Und was ist Ihre Prognose?
KNAUS Dafür lohnt sich ein Blick nach Syrien, wo heute Millionen Binnenvertriebene nicht mehr über die Grenzen aus dem Land kommen. Ob das Gleiche nun auch in Afghanistan passiert, entscheidet sich durch die Politik der Nachbarstaaten. Wenn Pakistan und der
Iran ihre Grenzen mit Gewalt schließen, so wie das heute alle Nachbarländer Syriens tun, dann wird es nicht vielen Menschen gelingen herauszukommen. Was es ganz sicher nicht geben wird, ist eine größere irreguläre Migration wie 2015 bis in die Europäische
Union.
Was macht Sie so sicher?
KNAUS Die wichtigste Grenze dafür, nämlich die zwischen der Türkei und dem Iran, ist heute mit Mauern, Drohnen und Zehntausenden Soldaten hart abgeriegelt.

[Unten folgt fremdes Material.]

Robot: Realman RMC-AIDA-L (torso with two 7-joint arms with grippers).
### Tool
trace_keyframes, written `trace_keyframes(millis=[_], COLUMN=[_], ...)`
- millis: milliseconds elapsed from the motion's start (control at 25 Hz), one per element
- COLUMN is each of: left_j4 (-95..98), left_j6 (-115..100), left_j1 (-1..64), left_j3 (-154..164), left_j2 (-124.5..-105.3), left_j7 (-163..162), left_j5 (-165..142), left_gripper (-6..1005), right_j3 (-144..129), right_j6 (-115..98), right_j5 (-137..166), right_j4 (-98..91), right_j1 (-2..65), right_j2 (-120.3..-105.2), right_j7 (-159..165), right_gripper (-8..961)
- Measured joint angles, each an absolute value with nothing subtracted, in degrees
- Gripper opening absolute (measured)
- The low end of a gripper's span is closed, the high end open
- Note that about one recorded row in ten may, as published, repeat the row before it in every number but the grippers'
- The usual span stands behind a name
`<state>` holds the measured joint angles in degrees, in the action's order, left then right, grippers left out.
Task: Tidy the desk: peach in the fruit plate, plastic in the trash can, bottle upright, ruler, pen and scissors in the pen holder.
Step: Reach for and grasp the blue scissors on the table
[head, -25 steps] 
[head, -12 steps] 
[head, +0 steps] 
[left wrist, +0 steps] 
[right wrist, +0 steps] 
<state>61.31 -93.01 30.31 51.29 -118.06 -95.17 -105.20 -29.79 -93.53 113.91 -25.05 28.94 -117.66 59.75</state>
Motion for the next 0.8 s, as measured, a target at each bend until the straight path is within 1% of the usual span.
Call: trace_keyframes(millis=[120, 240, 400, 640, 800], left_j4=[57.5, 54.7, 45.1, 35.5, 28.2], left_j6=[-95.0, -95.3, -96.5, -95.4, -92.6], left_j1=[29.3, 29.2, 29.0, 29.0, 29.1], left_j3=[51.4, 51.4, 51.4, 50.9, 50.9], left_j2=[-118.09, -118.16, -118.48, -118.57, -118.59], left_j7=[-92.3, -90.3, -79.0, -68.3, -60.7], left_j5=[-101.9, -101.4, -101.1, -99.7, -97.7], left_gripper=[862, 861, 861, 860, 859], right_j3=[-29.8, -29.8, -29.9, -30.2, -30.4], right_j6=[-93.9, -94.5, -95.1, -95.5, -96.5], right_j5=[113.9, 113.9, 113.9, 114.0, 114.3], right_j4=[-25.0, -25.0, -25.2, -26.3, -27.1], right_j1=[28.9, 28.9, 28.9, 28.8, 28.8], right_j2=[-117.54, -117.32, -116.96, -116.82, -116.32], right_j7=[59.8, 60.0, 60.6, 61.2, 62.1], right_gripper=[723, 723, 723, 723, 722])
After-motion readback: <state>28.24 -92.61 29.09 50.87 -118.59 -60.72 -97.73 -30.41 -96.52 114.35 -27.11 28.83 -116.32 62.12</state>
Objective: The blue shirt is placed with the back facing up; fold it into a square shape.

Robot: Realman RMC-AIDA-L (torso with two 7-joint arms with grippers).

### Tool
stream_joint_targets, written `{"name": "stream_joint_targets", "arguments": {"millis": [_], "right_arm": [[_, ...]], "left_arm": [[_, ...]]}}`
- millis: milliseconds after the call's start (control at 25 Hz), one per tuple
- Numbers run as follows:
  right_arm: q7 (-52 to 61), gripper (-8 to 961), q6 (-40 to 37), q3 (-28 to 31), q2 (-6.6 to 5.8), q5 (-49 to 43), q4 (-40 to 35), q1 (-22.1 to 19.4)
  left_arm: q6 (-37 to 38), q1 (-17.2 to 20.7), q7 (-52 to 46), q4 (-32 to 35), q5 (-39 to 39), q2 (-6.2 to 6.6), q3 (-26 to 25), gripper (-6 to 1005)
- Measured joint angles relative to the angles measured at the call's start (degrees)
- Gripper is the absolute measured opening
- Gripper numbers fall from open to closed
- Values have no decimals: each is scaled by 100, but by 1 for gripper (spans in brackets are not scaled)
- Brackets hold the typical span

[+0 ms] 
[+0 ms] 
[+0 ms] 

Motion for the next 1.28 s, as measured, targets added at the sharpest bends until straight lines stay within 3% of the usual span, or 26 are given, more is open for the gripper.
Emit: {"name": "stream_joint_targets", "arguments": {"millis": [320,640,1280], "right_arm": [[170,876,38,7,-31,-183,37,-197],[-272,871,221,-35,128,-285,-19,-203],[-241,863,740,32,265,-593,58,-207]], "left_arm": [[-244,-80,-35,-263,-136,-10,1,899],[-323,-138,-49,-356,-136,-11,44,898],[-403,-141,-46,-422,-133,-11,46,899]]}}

Innenminister Horst Seehofer (CSU) hat in Übereinstimmung mit seinen Eu-amtskollegen eine harte Linie gegen unkontrollierte Migration aus Afghanistan angekündigt.
KNAUS Dieser Vorstoß wird kaum konkrete Konsequenzen haben. Denn an der europäischen Außengrenze zwischen Griechenland und der Türkei – sowohl auf dem Meer als auch auf dem Land – wird heute irreguläre Migration mit Gewalt zurückgestoßen. Damit wird diese irreguläre Migration reduziert, auch wenn diese Praxis im Widerspruch zum Eu-recht und zur UNFlüchtlingskonvention steht. Wenn der Innenminister meint, dass diese Politik des Zurückstoßens fortgesetzt werden soll, dann ist das keine Veränderung zur jetzigen Situation. Wenn seine Aussage bedeutet, dass man Nachbarländer Afghanistans unterstützen will, kann das legale Wege der Aufnahme Schutzsuchender eröffnen. Dafür bräuchte es eine internationale Koalition, angeführt von den USA. Legale Wege würden für viele den Weg in die illegale Migration unnötig machen. Das wäre kluge Politik.

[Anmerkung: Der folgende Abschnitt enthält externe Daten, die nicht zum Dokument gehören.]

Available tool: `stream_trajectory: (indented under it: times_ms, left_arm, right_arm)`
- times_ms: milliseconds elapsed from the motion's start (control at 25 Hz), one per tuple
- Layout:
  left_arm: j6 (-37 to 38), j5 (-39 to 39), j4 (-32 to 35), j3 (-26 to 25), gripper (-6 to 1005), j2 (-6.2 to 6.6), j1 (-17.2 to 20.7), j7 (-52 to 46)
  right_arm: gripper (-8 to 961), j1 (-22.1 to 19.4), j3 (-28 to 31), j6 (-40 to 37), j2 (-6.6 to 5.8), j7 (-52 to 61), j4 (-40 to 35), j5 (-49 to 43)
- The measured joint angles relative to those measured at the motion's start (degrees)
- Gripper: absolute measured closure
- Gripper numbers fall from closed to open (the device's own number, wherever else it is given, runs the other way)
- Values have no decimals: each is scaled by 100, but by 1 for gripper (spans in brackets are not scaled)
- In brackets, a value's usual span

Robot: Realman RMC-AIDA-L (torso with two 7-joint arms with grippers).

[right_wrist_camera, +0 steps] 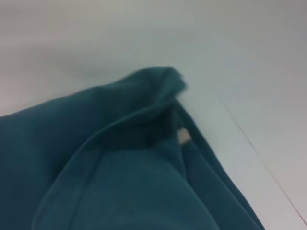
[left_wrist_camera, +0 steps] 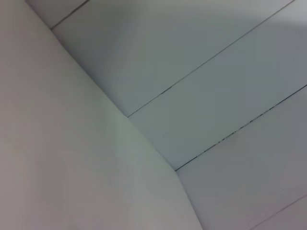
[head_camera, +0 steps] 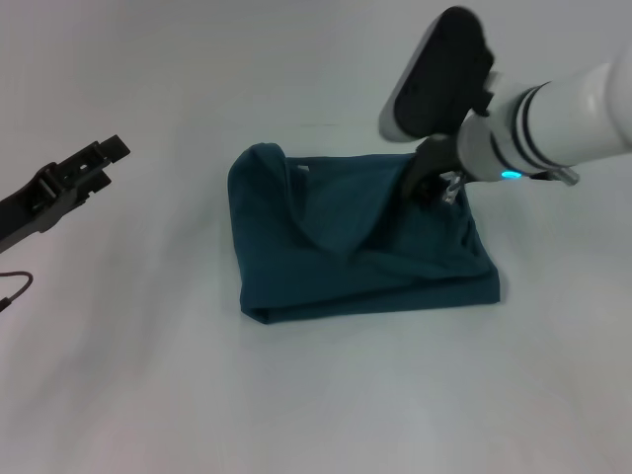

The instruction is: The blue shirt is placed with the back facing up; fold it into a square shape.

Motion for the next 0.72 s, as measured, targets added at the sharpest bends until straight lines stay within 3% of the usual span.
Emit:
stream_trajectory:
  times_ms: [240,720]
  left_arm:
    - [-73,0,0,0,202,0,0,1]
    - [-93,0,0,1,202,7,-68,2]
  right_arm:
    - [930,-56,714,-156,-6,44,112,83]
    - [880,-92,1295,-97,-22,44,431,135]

Am Dienstag haben sich die Innenminister der EU in Brüssel beraten und auf eine Linie verständigt. KNAUS Die EU hat sich in den vergangenen zwei Jahren implizit darauf geeinigt, dass gültiges Eu-recht an der Außengrenze sehr oft nicht mehr angewandt wird. Das ist für eine Gemeinschaft, die auf der Basis von Rechtsstaatlichkeit operiert, ein ernstes Problem, ja dramatisch. Menschen werden an den Außengrenzen zurückgestoßen. Man kann sich implizit darauf verständigen, diese Politik fortzuführen. Und vielleicht darauf – was gut wäre –, dass die EU mehr Mittel mobilisiert, um die Nachbarstaaten Afghanistans zu unterstützen.

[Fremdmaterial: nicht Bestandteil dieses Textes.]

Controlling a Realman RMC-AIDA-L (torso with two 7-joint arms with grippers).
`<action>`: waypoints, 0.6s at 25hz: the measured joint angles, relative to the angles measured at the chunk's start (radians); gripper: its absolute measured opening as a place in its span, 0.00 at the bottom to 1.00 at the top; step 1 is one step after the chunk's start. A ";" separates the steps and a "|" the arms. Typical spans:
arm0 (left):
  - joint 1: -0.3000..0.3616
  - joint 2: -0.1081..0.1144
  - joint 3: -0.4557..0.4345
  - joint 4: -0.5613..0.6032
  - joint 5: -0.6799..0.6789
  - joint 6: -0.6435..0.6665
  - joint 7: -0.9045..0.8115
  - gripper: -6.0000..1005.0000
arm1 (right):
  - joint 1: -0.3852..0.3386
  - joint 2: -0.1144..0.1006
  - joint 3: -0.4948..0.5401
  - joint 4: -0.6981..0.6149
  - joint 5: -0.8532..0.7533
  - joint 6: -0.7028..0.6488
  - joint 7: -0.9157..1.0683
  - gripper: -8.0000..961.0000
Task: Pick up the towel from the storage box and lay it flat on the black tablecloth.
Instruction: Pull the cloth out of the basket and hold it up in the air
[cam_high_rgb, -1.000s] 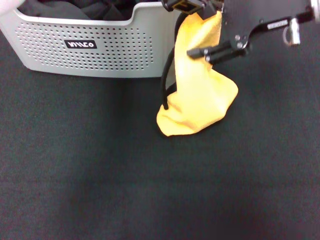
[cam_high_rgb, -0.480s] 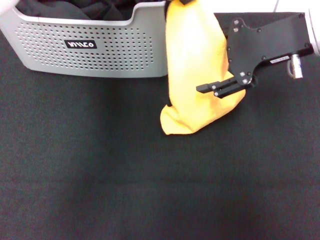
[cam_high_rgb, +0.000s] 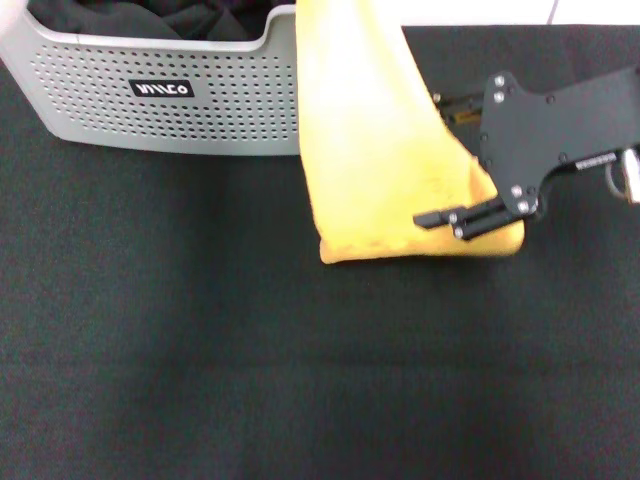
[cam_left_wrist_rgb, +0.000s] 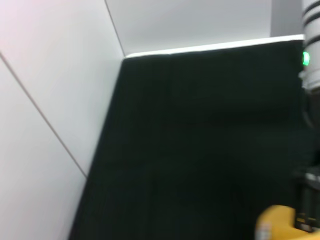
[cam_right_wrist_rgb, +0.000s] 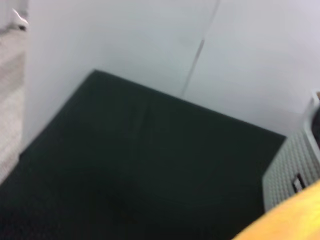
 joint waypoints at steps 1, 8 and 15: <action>0.001 0.000 0.000 -0.007 -0.009 0.000 0.000 0.02 | -0.009 0.001 -0.001 -0.002 0.018 -0.017 -0.005 0.73; 0.002 -0.004 0.000 -0.027 -0.083 0.001 0.001 0.02 | -0.032 0.003 -0.004 0.056 0.122 -0.150 -0.074 0.72; 0.014 -0.007 0.000 -0.035 -0.156 0.003 0.005 0.02 | -0.041 0.004 0.021 0.163 0.199 -0.195 -0.173 0.71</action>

Geht es also nicht um eine gemeinsame Aufnahme und Verteilung? KNAUS Die politischen Unterschiede zwischen den Eu-ländern sind viel zu groß, als dass es hier zu einer Einigung kommen könnte. Die heute dringende Frage, ob man bereit ist, Menschen aus Afghanistan durch Resettlement aufzunehmen, wird von jedem Eu-land eigenständig entschieden werden. Deutschland hat seinerseits bereits zugesagt, welche Gruppen von Menschen man bereit ist aufzunehmen.